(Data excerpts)
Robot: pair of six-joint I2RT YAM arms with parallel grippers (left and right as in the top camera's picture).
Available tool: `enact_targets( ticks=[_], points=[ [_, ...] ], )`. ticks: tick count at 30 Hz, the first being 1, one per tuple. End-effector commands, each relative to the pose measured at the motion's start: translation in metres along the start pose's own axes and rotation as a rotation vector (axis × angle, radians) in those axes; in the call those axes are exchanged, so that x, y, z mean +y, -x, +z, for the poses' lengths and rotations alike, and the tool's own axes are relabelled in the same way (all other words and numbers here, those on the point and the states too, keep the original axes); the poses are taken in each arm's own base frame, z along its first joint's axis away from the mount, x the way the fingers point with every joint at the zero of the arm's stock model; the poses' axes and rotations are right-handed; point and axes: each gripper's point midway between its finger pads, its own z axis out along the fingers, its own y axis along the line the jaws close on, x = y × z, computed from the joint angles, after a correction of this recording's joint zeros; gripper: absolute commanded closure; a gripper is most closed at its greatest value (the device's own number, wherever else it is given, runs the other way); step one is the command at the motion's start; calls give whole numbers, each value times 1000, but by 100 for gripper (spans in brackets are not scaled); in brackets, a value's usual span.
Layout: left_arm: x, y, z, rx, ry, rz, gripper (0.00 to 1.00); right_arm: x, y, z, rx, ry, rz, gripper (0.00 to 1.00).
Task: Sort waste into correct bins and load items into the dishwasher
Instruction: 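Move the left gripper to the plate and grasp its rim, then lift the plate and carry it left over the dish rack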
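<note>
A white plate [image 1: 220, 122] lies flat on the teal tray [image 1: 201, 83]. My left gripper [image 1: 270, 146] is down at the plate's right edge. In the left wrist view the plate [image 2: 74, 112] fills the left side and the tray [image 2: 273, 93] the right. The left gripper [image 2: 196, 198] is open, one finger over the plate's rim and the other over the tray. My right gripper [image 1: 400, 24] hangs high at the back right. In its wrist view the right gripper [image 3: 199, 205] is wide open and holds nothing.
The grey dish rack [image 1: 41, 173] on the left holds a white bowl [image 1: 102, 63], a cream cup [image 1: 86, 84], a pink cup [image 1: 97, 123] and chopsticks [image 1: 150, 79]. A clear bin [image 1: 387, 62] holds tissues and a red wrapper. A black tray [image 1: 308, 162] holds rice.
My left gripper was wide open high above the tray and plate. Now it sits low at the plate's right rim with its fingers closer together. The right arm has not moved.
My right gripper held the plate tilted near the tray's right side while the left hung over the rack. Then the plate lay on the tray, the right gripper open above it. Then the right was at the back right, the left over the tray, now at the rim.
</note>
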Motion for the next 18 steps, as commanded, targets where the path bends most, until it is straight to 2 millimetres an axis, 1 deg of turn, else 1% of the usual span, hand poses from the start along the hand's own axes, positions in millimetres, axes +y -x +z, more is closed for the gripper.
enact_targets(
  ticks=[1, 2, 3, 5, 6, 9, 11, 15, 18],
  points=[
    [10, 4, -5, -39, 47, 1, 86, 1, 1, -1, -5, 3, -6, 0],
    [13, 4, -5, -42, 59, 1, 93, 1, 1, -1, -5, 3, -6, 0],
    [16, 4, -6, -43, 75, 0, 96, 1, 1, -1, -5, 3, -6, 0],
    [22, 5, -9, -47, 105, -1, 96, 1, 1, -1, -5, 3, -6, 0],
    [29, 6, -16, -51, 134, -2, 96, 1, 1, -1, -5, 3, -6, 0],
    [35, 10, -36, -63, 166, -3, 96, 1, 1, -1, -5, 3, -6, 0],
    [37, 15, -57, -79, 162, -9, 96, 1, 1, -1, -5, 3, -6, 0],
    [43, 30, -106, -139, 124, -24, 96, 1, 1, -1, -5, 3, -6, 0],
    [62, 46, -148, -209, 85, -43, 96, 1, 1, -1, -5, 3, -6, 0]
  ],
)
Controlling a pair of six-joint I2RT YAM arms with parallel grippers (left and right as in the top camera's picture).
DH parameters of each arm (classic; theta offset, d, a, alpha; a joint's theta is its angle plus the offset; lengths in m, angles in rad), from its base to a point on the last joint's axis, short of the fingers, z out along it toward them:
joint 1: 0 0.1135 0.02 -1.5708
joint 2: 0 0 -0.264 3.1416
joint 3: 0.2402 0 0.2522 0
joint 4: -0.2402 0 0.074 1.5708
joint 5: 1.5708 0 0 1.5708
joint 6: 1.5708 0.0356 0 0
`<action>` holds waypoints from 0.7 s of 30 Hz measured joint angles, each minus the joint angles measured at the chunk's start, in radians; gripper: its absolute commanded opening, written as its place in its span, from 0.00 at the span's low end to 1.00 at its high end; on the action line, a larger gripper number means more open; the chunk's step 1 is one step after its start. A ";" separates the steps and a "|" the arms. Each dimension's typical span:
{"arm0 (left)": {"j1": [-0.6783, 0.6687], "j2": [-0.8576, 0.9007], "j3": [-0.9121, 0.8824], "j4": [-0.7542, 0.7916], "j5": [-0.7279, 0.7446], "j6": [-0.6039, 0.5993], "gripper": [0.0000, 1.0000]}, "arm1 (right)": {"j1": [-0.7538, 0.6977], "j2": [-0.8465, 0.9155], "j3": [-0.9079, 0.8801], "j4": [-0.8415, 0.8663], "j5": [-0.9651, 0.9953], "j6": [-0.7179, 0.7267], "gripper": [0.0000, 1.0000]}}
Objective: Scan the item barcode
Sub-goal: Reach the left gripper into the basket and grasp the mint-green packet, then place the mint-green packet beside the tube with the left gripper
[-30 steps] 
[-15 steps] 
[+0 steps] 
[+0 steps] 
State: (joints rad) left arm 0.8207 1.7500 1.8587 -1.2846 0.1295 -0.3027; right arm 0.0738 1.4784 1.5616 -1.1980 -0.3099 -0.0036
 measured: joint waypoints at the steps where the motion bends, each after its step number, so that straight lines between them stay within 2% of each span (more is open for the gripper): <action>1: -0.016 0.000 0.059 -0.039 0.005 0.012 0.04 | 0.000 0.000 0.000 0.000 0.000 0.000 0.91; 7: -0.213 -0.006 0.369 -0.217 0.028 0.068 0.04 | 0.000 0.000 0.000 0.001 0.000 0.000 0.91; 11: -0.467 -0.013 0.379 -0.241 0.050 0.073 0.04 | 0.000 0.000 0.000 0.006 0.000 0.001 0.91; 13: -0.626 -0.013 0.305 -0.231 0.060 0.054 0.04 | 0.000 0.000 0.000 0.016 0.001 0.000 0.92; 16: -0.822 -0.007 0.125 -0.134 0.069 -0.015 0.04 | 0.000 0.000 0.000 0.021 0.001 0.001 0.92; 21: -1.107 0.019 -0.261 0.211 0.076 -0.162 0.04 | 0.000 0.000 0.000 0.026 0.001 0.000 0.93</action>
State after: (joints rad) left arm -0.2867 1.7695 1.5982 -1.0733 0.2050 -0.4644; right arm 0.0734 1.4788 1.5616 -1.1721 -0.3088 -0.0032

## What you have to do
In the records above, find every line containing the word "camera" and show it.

## Reply
Robot: pair of six-joint I2RT YAM arms with parallel grippers (left and right as in the top camera's picture).
Controlling a pair of six-joint I2RT YAM arms with parallel grippers (left and right as in the top camera's picture).

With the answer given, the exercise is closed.